Volunteer groups trained by the New York City Feral Cats Initiative have been catching groups (or "colonies") of the city’s feral cats. The usual goal is to spay or neuter the animals, treat them for any diseases and return them to their urban stomping grounds.
But occasionally the cats aren’t welcome, or construction threatens to displace them. When that happens, they're plunked down in other areas with rat problems. Colony managers ensure that the cats are well-fed, and the animals can go back to what they love: hunting for fun.
Four of these cats have been taken to live around the loading area of the Jacob K. Javits Convention Center. Rats have been a nuisance for years, drawn there by the garbage the loading dock generates.
"We used to hire exterminators, but nature has a better solution," said Rebecca Marshall, the sustainability manager at the center. "And cats don't cost anything."
The four cats at the Javits Center were brought there about two years ago. Though they certainly catch a rat or two, their job isn't necessarily to solve the rat problem through violence, but deterrence: rats, wisely enough, don’t like the smell of cats or cat waste, and rats won't give birth in places where it is prevalent, Jane Hoffman, president of the Mayor’s Alliance for NYC Animals, said.
The Mayor's Alliance, a privately funded association of animal rescue groups and shelters, supports the Feral Cats Initiative. It estimates that up to half a million feral and stray cats live in New York City.
New York's City Hall announced in July that it would spend $2.9 million on a new vermin-eradication, a huge increase in funding, New York Nonprofit Media reported. The plan involves a "scientific approach of attacking rat reservoirs."
The Mayor's Alliance is not opposed to killing rats, according to the NYN Media report. But they’ll just go on quietly bringing cats to join the fight. And they're not the only ones: Disneyland in California has had a cat colony for years, NYN Media reports.
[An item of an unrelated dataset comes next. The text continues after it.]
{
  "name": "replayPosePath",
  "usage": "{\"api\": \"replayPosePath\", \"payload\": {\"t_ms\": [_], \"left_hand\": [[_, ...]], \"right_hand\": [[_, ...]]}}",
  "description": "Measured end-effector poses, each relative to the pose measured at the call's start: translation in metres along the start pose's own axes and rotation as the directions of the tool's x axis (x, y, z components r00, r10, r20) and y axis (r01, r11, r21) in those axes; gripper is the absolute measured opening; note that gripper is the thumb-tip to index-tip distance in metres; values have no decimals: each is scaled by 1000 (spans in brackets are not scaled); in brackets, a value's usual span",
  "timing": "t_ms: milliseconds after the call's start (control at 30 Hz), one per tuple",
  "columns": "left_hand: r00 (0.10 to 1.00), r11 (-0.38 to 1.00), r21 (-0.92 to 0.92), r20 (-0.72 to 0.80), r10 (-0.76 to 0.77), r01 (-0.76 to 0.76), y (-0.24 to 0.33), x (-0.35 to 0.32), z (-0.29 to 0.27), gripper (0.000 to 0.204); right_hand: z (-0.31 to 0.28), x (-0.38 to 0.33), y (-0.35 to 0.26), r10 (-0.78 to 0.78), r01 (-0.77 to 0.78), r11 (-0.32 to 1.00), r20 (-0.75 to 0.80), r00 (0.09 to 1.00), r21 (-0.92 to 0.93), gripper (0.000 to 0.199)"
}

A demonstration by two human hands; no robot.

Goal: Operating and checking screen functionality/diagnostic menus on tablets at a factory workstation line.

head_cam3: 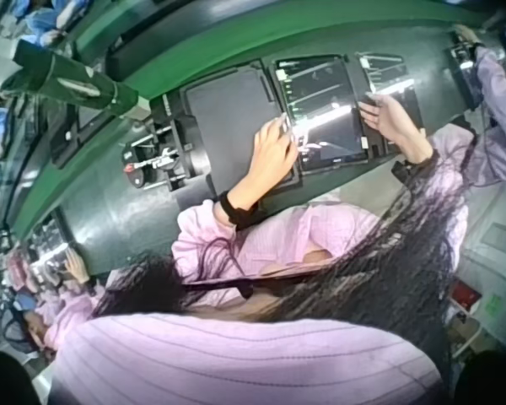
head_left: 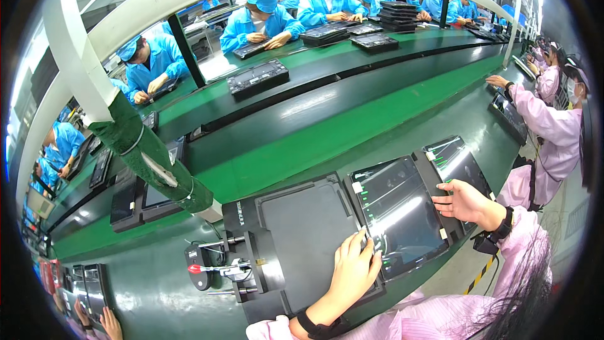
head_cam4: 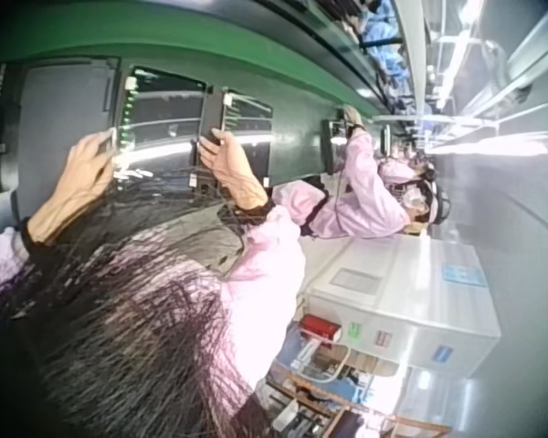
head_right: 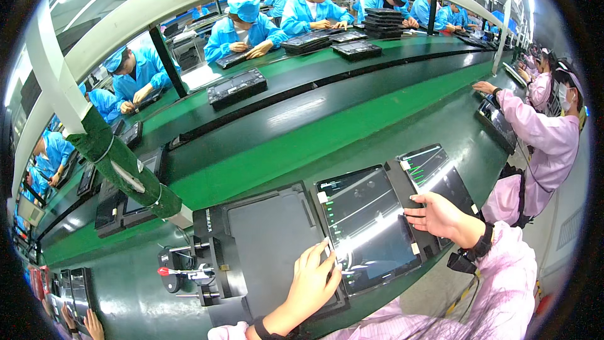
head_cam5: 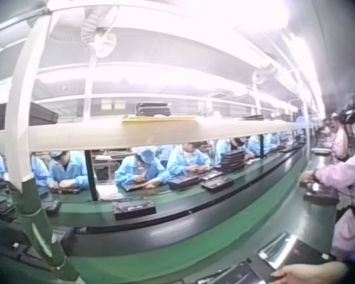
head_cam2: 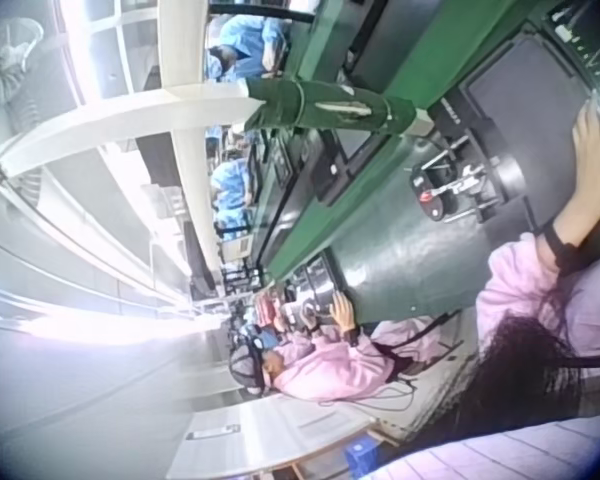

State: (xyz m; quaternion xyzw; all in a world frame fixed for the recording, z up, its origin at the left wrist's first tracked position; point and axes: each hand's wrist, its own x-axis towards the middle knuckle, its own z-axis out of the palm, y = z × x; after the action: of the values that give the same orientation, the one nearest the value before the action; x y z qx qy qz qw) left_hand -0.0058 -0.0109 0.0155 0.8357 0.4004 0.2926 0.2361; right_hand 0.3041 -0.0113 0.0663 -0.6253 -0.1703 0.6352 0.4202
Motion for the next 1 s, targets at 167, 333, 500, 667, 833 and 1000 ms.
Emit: {"api": "replayPosePath", "payload": {"t_ms": [167,333,500,667,833,1000], "left_hand": [[999,998,-56,13,-40,41,-2,0,0,32],[995,985,-138,10,-98,99,-5,2,0,29],[987,965,-206,54,-152,160,-3,3,1,27],[987,945,-321,-127,-101,55,7,9,0,26],[943,929,-364,-328,-65,-63,19,13,-13,27],[932,975,-208,-362,1,-81,20,6,-39,26]], "right_hand": [[9,2,-2,152,-151,988,257,954,-26,41],[37,-7,45,-233,234,970,-32,972,61,46],[31,-1,63,-484,491,871,-132,865,19,45],[28,-7,68,-640,652,740,-127,758,164,43],[50,-26,63,-570,616,688,-239,786,384,43],[77,-35,53,-581,623,664,-239,778,413,43]]}}
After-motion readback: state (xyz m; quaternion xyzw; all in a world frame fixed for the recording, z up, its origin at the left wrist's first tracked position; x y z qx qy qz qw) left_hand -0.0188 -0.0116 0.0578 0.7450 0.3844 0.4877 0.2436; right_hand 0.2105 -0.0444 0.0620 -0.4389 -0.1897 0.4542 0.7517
The LA Police Department uses feral cats to control some of their storehouses, and in Chicago, using feral cat colonies to control rats is commonplace – and viewed as very effective.
Not everyone finds feral cat colonies harmless. Cats are notorious killers of small wildlife and are especially threatening to birds. And opponents also say that as long as New York's waste problem goes unsolved, rats will never been eradicated.
Hoffman maintains that, though they may not be the whole solution, cats can certainly play a role in rat management. "We have more cats than we can find homes for," she said to NYN Media. "Why don't we look at innovative ways to utilize what is essentially a resource?"